What is being asked: In the data, find the word "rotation" and copy out every line that has it.

Provided data:
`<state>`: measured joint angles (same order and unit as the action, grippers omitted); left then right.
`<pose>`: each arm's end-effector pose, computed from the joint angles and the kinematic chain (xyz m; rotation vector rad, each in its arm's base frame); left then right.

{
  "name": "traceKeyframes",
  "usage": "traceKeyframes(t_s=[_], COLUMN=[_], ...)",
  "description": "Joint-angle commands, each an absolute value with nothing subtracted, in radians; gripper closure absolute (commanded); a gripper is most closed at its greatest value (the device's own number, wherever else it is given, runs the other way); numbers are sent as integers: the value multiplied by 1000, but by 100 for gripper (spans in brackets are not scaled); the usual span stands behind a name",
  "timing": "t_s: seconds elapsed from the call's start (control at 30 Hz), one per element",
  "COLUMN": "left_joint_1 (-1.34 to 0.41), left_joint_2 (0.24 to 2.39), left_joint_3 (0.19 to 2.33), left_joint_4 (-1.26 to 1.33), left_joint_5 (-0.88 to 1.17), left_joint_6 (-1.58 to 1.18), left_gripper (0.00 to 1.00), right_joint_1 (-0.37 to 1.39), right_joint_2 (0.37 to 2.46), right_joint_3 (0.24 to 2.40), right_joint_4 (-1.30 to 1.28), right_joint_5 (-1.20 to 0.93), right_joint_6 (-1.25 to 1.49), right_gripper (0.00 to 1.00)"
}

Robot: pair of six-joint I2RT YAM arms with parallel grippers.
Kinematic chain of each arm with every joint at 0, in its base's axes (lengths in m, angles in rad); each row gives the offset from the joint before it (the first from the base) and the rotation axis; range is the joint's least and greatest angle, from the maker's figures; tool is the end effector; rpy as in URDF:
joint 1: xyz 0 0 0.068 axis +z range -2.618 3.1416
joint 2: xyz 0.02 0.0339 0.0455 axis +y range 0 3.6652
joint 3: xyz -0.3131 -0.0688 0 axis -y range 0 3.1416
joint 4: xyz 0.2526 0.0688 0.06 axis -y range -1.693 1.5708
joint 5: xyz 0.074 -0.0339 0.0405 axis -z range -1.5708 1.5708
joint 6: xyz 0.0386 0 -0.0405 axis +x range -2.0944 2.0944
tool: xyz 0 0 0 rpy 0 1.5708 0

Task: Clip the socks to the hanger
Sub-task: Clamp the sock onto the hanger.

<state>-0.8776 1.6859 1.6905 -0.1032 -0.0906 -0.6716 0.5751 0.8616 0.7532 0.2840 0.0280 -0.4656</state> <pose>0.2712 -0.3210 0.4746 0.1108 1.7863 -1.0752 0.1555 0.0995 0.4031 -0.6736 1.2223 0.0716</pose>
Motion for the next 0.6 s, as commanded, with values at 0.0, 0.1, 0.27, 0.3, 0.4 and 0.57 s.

Written response:
`<pose>`: each arm's end-effector pose, computed from the joint angles and the kinematic chain (xyz m; rotation vector rad, each in its arm's base frame); left then right.
Kinematic chain of each arm with every joint at 0, in its base's axes (lengths in m, angles in rad); each row gives the offset from the joint before it (the first from the base) and the rotation axis; range is the joint's least and greatest angle, from the maker's figures; tool is the end effector; rpy as in URDF:

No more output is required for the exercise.